Items listed in a dataset:
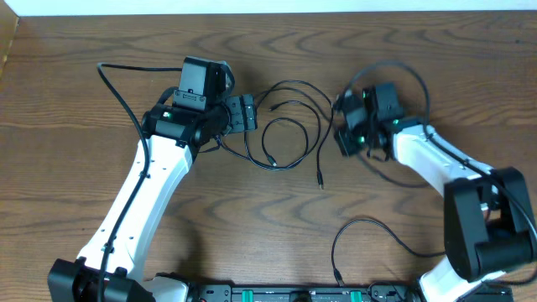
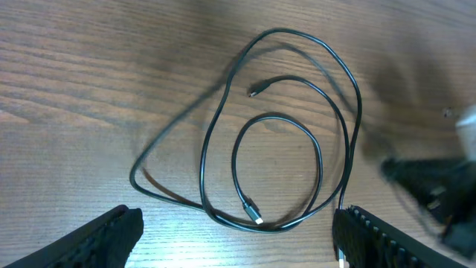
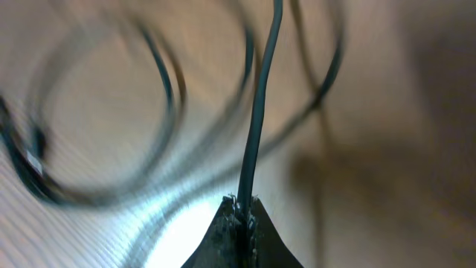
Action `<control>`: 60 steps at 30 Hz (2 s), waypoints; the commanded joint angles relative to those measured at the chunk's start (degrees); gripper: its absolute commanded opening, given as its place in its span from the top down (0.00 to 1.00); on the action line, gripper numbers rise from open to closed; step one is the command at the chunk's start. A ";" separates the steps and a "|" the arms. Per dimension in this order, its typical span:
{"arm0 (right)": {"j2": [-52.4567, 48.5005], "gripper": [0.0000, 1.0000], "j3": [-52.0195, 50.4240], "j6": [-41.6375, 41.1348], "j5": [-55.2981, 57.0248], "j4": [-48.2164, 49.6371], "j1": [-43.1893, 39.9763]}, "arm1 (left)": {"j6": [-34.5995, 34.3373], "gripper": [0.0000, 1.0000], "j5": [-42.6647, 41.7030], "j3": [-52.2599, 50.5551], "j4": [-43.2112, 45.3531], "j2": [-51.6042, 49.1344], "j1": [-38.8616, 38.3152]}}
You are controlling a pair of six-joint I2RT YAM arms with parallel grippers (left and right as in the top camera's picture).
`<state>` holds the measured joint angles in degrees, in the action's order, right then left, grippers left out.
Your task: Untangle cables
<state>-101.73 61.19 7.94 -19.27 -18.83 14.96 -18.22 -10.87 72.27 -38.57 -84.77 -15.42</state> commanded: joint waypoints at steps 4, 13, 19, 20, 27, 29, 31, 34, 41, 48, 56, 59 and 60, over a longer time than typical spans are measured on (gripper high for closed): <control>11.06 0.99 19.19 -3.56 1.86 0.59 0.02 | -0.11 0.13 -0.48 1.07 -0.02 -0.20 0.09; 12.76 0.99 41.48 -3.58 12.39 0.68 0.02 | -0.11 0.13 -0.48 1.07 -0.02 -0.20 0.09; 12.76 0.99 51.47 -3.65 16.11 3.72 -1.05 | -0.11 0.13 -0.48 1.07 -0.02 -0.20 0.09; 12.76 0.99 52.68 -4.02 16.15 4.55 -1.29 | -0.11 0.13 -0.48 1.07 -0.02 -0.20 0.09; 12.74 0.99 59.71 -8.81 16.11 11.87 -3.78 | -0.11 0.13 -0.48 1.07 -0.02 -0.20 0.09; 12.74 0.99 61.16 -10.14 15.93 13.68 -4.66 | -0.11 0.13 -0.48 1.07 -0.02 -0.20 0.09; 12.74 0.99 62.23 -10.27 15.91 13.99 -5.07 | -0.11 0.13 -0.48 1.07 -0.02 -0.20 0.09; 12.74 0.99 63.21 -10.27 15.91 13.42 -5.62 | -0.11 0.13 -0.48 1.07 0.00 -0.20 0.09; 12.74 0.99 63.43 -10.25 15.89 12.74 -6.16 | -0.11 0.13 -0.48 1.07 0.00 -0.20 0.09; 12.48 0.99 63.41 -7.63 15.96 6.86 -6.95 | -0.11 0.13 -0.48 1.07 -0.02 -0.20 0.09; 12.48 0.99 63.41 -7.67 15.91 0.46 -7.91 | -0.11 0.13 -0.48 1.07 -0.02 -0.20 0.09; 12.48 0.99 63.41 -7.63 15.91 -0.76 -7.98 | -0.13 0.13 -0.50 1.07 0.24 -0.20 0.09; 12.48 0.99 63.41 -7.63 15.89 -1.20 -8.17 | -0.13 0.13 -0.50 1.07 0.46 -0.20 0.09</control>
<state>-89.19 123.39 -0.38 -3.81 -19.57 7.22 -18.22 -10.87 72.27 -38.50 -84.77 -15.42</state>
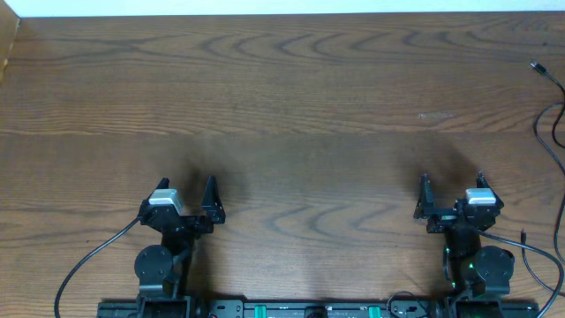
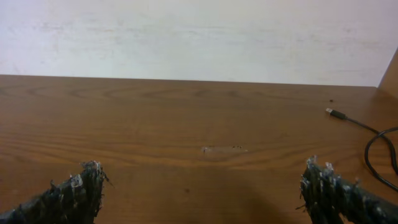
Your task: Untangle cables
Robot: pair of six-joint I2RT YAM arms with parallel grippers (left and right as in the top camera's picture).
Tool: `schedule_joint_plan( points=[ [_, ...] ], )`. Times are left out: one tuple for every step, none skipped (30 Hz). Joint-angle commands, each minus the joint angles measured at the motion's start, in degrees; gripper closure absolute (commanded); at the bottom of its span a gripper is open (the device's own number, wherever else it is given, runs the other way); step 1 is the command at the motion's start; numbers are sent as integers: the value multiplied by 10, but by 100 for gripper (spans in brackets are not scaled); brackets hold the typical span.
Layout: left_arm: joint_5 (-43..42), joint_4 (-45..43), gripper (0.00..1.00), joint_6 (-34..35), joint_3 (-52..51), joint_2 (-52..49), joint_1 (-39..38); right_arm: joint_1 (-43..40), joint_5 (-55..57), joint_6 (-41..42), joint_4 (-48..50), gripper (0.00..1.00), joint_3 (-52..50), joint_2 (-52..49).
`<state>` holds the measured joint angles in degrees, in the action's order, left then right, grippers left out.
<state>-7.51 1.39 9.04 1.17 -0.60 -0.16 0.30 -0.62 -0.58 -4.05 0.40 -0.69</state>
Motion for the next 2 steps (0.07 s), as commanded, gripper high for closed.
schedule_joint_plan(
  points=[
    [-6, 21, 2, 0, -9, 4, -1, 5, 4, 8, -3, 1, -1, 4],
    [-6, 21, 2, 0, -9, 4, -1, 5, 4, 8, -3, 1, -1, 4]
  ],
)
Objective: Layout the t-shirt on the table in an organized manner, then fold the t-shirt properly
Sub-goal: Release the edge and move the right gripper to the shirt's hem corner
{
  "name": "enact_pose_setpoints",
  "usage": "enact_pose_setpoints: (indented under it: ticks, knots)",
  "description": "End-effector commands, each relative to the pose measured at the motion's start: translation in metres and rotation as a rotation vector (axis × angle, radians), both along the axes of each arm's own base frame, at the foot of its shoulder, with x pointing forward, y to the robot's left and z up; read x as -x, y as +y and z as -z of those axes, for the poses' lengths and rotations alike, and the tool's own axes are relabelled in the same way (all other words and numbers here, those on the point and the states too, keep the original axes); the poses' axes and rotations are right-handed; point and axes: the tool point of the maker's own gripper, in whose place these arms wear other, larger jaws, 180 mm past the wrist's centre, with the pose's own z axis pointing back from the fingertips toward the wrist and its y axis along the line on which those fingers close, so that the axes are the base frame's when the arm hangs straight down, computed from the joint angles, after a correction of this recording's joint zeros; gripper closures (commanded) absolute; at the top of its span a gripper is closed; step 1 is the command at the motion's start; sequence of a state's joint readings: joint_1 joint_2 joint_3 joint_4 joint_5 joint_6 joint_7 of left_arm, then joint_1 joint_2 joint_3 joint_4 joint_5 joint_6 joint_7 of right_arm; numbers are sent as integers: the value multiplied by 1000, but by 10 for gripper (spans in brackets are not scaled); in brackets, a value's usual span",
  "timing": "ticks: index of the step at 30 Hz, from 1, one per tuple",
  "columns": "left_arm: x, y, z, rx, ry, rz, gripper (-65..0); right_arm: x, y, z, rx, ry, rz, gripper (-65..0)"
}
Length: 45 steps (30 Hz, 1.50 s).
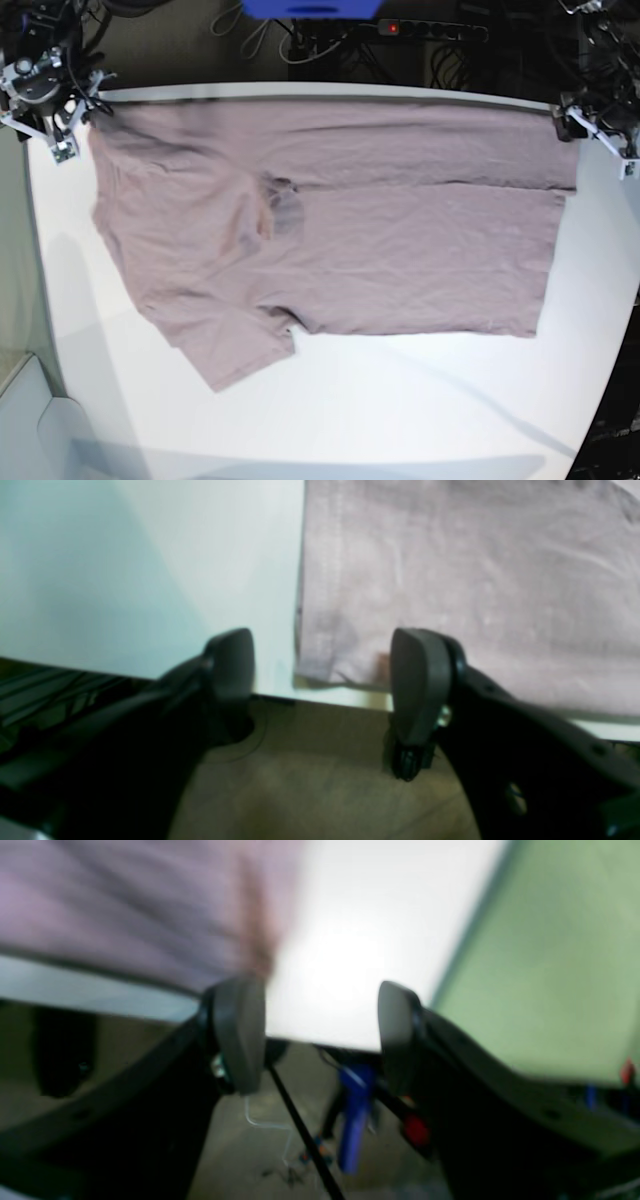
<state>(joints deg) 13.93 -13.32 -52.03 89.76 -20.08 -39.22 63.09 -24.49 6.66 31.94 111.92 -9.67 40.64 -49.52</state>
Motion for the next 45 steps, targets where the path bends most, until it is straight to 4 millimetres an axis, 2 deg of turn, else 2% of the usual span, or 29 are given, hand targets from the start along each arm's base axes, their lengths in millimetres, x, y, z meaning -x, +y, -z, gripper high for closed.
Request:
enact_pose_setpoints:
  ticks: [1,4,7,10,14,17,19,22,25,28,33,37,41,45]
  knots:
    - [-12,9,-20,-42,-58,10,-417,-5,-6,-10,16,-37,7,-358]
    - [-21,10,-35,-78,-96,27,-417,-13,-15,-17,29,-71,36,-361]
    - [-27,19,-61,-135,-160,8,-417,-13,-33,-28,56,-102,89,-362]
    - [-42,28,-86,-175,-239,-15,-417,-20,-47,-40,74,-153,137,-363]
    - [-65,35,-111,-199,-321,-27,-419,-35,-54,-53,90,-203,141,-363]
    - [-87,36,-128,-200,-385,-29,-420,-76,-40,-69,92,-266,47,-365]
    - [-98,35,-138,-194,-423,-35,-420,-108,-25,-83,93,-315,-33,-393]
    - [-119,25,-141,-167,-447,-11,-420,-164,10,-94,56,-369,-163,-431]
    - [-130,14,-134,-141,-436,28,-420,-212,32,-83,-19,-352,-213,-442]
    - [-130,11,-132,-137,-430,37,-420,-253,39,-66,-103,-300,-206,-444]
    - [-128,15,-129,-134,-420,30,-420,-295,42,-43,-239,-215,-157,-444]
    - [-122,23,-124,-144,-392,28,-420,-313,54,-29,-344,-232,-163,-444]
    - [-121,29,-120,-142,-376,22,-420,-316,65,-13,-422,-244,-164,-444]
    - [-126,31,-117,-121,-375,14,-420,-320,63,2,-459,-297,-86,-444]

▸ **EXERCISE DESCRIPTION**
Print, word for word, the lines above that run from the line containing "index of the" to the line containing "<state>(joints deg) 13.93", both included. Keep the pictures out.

▸ **RESULT OF THE EXERCISE**
  "timing": "ticks: index of the step at 30 Hz, from 1, one per tuple",
  "columns": "left_arm: x, y, z, rx, ry, rz, gripper (-65..0); right_arm: x, y, z, rx, ry, rz, gripper (-65..0)"
}
Length: 45 steps (30 Hz, 1.50 s).
<state>(joints deg) 13.93 -13.32 -52.03 89.76 -20.08 -39.22 63.09 -24.49 6.66 31.94 111.92 -9.67 40.64 -49.52</state>

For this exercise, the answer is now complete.